**WORK REQUIRED**
Find every line below with the word "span" in it, and copy each one.
THE DATA Block Start
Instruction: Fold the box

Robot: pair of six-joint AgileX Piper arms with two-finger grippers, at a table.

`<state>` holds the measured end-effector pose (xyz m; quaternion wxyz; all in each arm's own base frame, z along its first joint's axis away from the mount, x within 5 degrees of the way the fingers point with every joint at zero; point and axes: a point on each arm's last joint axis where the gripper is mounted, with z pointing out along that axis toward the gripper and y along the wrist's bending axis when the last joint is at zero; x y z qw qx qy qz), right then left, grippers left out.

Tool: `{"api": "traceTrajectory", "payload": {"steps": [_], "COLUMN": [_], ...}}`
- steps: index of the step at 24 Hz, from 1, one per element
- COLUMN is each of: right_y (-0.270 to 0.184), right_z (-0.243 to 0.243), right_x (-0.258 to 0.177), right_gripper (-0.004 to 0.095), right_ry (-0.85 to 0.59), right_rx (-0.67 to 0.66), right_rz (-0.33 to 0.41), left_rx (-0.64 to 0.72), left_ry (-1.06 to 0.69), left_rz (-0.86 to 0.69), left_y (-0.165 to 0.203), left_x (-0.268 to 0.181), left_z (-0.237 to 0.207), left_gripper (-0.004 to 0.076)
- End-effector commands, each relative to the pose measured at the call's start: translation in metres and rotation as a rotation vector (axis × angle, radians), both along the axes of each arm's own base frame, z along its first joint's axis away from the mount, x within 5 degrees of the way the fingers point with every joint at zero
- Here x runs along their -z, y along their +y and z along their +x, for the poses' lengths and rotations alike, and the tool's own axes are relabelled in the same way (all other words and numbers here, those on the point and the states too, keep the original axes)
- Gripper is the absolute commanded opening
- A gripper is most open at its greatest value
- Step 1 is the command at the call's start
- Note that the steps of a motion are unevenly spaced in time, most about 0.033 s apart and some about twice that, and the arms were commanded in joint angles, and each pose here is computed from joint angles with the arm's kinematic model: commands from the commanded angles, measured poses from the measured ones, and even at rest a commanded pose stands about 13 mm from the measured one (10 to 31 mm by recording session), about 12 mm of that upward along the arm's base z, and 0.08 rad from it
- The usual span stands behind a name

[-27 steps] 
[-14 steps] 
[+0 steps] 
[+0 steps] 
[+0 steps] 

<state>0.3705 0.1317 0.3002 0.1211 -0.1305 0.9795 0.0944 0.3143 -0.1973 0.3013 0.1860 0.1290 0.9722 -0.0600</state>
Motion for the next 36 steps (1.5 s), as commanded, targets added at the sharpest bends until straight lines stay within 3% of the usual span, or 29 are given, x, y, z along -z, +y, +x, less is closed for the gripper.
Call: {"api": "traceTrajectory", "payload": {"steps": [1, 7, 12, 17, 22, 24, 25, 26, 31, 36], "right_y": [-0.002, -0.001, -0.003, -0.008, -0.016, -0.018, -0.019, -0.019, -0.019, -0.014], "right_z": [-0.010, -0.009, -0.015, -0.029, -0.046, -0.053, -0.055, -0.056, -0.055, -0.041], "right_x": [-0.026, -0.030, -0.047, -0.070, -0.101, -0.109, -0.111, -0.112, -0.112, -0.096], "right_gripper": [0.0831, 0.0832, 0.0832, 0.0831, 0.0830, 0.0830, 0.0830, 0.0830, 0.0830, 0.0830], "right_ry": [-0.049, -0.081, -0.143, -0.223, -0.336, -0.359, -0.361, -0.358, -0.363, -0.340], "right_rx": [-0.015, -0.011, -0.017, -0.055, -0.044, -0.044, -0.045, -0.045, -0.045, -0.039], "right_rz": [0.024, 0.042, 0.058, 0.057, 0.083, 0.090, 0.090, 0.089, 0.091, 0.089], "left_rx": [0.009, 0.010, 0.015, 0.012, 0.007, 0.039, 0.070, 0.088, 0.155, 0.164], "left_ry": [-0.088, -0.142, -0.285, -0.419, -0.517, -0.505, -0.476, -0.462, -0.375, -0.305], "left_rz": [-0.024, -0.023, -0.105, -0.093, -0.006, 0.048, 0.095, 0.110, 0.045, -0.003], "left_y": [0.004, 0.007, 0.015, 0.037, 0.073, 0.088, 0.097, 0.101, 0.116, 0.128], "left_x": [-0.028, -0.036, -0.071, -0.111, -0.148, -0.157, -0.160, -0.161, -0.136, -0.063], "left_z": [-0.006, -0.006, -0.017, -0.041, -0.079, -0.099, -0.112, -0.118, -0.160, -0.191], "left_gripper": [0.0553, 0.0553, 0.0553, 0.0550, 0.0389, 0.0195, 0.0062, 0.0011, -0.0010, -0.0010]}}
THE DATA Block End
**RESULT OF THIS TASK**
- The usual span stands behind a name
Motion for the next 36 steps (1.5 s), as commanded, targets added at the sharpest bends until straight lines stay within 3% of the usual span, or 29 are given, x, y, z along -z, +y, +x, less is closed for the gripper.

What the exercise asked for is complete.